Items from a data source
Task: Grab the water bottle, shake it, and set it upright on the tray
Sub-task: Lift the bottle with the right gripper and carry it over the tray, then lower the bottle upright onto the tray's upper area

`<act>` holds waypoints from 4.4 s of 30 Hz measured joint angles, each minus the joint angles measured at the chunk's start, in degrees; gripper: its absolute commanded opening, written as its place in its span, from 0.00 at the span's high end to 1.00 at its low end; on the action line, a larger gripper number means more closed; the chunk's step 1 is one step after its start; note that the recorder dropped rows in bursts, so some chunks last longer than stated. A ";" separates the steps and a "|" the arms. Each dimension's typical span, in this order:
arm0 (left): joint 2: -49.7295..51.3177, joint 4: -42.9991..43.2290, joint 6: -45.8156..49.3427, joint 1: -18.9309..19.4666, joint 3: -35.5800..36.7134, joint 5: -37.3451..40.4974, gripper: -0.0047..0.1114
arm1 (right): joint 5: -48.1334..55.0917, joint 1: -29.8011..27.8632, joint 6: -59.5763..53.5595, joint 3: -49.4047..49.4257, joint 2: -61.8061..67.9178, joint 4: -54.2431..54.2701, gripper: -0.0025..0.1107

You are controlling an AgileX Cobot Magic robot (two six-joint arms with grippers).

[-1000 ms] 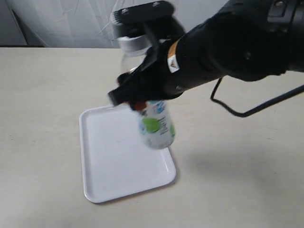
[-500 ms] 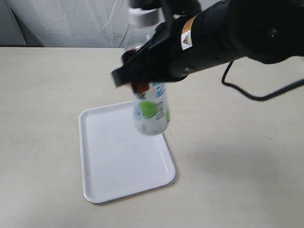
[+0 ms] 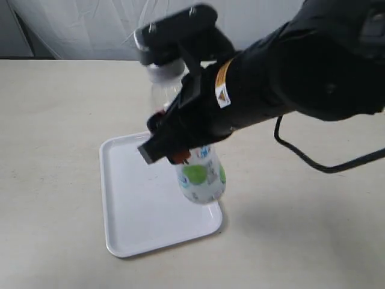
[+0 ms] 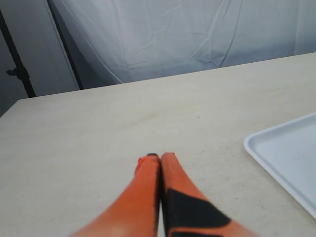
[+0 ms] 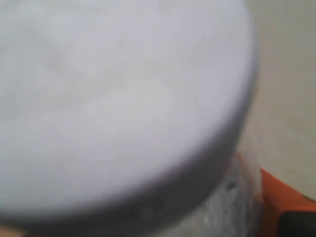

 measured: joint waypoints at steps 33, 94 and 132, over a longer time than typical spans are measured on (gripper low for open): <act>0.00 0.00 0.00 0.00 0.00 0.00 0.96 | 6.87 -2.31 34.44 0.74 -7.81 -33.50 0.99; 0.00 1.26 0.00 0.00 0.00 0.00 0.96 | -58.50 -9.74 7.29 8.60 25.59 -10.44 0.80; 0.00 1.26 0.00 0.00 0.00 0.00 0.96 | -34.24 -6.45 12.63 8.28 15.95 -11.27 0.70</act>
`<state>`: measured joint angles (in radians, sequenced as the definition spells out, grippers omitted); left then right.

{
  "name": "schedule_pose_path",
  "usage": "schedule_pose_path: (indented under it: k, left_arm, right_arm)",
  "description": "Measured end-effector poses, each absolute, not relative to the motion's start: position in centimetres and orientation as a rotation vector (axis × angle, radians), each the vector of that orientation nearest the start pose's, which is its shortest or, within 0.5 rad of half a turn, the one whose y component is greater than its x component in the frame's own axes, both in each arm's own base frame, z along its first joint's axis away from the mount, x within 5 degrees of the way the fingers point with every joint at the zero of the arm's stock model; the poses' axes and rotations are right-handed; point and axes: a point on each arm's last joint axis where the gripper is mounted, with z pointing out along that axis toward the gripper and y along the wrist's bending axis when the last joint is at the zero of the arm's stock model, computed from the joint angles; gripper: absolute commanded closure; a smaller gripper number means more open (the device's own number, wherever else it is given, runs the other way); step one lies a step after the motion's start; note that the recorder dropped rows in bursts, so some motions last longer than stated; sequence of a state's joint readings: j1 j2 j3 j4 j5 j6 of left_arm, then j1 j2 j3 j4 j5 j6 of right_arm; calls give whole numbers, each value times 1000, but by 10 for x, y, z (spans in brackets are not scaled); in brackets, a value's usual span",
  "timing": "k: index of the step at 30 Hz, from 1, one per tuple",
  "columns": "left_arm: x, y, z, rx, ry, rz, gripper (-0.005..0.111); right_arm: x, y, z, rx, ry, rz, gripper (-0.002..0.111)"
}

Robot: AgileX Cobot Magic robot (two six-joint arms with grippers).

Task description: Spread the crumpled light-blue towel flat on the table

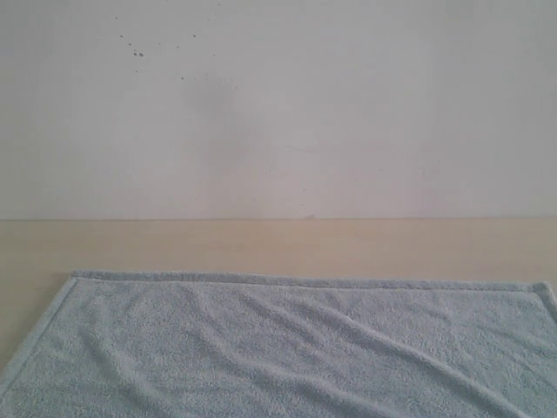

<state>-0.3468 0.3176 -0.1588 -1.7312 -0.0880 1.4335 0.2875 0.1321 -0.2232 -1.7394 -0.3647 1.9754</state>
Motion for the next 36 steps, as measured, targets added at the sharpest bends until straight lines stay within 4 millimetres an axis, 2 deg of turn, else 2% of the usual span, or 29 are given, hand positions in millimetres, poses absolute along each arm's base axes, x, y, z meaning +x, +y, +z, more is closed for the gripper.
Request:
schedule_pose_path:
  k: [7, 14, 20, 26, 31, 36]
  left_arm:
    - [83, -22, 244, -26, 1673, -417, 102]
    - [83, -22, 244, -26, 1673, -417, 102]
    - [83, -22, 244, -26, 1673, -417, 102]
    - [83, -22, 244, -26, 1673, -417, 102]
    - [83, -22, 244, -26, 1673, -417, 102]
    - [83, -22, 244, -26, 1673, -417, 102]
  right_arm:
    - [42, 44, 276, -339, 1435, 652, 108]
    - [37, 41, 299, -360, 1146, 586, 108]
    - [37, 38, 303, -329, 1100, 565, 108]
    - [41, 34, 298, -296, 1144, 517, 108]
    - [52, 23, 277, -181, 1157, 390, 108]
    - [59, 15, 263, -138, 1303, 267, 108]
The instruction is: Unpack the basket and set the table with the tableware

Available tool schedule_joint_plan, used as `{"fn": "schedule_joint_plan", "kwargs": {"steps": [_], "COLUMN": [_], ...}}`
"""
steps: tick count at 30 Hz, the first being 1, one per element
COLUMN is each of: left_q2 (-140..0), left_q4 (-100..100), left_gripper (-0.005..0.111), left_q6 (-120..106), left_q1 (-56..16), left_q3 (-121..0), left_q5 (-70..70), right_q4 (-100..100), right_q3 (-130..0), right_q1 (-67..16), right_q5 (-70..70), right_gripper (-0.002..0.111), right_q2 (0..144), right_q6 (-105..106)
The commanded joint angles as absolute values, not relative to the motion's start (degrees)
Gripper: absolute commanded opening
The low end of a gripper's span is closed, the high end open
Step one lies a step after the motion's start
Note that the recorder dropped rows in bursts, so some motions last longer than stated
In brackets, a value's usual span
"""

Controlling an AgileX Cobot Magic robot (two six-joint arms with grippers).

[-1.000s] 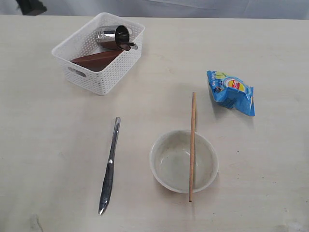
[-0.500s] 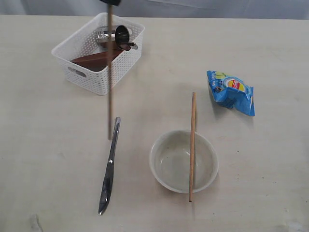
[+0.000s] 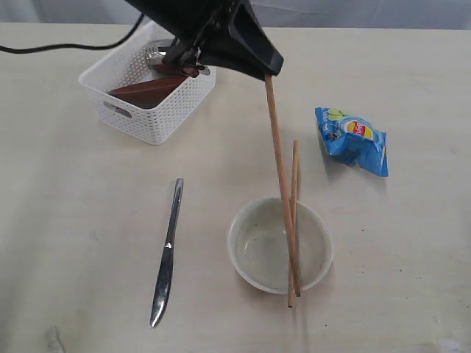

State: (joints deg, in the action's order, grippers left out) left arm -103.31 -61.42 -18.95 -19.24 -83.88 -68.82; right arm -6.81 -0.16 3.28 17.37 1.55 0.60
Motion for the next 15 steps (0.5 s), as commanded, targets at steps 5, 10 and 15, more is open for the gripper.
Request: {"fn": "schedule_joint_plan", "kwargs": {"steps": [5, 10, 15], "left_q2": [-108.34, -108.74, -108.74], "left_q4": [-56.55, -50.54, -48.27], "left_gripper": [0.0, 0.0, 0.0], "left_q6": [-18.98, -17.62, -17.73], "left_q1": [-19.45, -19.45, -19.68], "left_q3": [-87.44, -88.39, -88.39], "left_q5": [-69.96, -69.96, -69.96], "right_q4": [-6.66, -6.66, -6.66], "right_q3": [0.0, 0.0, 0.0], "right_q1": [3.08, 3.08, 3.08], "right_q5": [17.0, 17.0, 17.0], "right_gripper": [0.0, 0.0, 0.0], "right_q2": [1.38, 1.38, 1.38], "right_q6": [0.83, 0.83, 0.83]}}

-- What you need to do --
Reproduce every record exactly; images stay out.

-- Answer --
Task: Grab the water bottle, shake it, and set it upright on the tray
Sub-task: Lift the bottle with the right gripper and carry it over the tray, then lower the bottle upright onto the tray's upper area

`<act>` holds waypoints from 4.4 s of 30 Hz measured joint angles, each minus the joint angles measured at the chunk's start, in degrees; gripper: its absolute commanded opening, written as its place in its span, from 0.00 at the span's high end to 1.00 at its low end; on the action line, a larger gripper number means more closed; the chunk's step 1 is one step after its start; note that the recorder dropped rows in bursts, so some chunks last longer than stated. A ";" separates the steps and a "|" the arms. Each dimension's typical span, in this order:
arm0 (left): joint 2: -49.7295..51.3177, joint 4: -42.9991..43.2290, joint 6: -45.8156..49.3427, joint 1: -18.9309..19.4666, joint 3: -35.5800..36.7134, joint 5: -37.3451..40.4974, gripper: -0.0047..0.1114
arm1 (right): joint 5: -48.1334..55.0917, joint 1: -29.8011..27.8632, joint 6: -59.5763..53.5595, joint 3: -49.4047..49.4257, joint 2: -61.8061..67.9178, joint 4: -54.2431..54.2701, gripper: -0.0025..0.1107

You are controlling an AgileX Cobot Magic robot (two six-joint arms with grippers).

[-1000 ms] 
[-500 ms] 
[+0 ms] 
[+0 ms] 
[+0 ms] 

 measured: joint waypoints at steps 33, 94 and 132, over a longer time than typical spans are measured on (gripper low for open): <act>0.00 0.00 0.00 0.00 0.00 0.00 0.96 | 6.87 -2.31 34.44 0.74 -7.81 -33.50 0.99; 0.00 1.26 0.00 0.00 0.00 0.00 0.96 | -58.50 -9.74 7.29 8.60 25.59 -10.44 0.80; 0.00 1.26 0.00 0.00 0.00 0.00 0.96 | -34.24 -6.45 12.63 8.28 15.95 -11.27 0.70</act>
`<state>`: measured joint angles (in radians, sequenced as the definition spells out, grippers omitted); left then right.

{
  "name": "schedule_pose_path",
  "usage": "schedule_pose_path: (indented under it: k, left_arm, right_arm)",
  "description": "Measured end-effector poses, each absolute, not relative to the motion's start: position in centimetres and orientation as a rotation vector (axis × angle, radians), each the vector of that orientation nearest the start pose's, which is its shortest or, within 0.5 rad of half a turn, the one whose y component is greater than its x component in the frame's own axes, both in each arm's own base frame, z along its first joint's axis away from the mount, x within 5 degrees of the way the fingers point with every joint at the zero of the arm's stock model; the poses' axes and rotations are right-handed; point and axes: a point on each arm's last joint axis where the gripper is mounted, with z pointing out along that axis toward the gripper and y along the wrist's bending axis when the last joint is at the zero of the arm's stock model, computed from the joint angles; gripper: absolute commanded closure; a smaller gripper number means more open (the device's own number, wherever else it is given, runs the other way); step one lies a step after the motion's start; note that the recorder dropped rows in bursts, so some motions last longer than stated; sequence of a state's joint readings: j1 j2 j3 j4 j5 j6 of left_arm, then j1 j2 j3 j4 j5 j6 of right_arm; calls give whole numbers, each value times 1000, but by 10 for x, y, z (spans in brackets are not scaled); in brackets, a value's usual span",
  "timing": "k: index of the step at 30 Hz, from 1, one per tuple",
  "columns": "left_arm: x, y, z, rx, ry, rz, gripper (-0.005..0.111); right_arm: x, y, z, rx, ry, rz, gripper (-0.002..0.111)"
}

Robot: AgileX Cobot Magic robot (two six-joint arms with grippers).

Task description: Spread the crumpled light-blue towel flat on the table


<state>-0.3468 0.3176 -0.1588 -1.7312 -0.0880 1.4335 0.2875 0.1321 -0.2232 -1.7394 -0.3647 1.9754</state>
Motion for the next 36 steps, as measured, targets added at the sharpest bends until straight lines stay within 4 millimetres an axis, 2 deg of turn, else 2% of the usual span, or 29 are given, hand positions in millimetres, poses absolute along each arm's base axes, x, y, z meaning +x, +y, +z, more is closed for the gripper.
Request:
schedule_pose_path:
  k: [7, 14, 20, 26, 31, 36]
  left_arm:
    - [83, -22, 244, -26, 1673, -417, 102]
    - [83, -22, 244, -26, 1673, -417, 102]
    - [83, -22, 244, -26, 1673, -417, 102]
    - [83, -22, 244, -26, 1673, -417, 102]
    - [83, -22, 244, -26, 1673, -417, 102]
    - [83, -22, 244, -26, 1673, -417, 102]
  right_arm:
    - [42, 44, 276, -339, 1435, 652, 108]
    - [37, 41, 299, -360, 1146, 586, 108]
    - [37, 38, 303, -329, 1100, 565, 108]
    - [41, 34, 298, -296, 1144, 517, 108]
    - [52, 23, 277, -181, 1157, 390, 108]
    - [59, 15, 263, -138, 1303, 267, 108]
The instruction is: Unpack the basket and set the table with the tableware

Available tool schedule_joint_plan, used as `{"fn": "schedule_joint_plan", "kwargs": {"steps": [_], "COLUMN": [_], ...}}`
"""
steps: tick count at 30 Hz, the first being 1, one per element
COLUMN is each of: left_q2 (-140..0), left_q4 (-100..100), left_gripper (-0.005..0.111), left_q6 (-120..106), left_q1 (-56..16), left_q3 (-121..0), left_q5 (-70..70), right_q4 (-100..100), right_q3 (-130..0), right_q1 (-67..16), right_q5 (-70..70), right_gripper (-0.002..0.111), right_q2 (0..144), right_q6 (-105..106)
The commanded joint angles as absolute values, not relative to the motion's start (degrees)
Gripper: absolute commanded opening
The low end of a gripper's span is closed, the high end open
Step one lies a step after the motion's start
Note that the recorder dropped rows in bursts, so some motions last longer than stated
In brackets, a value's usual span
"""

Controlling an AgileX Cobot Magic robot (two six-joint arms with grippers).

[-1.000s] 
[-0.500s] 
[+0.000s] 

State: (joints deg, in the action's order, grippers left out) left arm -103.31 -61.42 -18.95 -19.24 -83.88 -68.82; right arm -6.81 -0.16 3.28 17.37 1.55 0.60
Motion for the next 15 steps (0.5 s), as commanded, targets at steps 5, 10 and 15, more is open for the gripper.
Request: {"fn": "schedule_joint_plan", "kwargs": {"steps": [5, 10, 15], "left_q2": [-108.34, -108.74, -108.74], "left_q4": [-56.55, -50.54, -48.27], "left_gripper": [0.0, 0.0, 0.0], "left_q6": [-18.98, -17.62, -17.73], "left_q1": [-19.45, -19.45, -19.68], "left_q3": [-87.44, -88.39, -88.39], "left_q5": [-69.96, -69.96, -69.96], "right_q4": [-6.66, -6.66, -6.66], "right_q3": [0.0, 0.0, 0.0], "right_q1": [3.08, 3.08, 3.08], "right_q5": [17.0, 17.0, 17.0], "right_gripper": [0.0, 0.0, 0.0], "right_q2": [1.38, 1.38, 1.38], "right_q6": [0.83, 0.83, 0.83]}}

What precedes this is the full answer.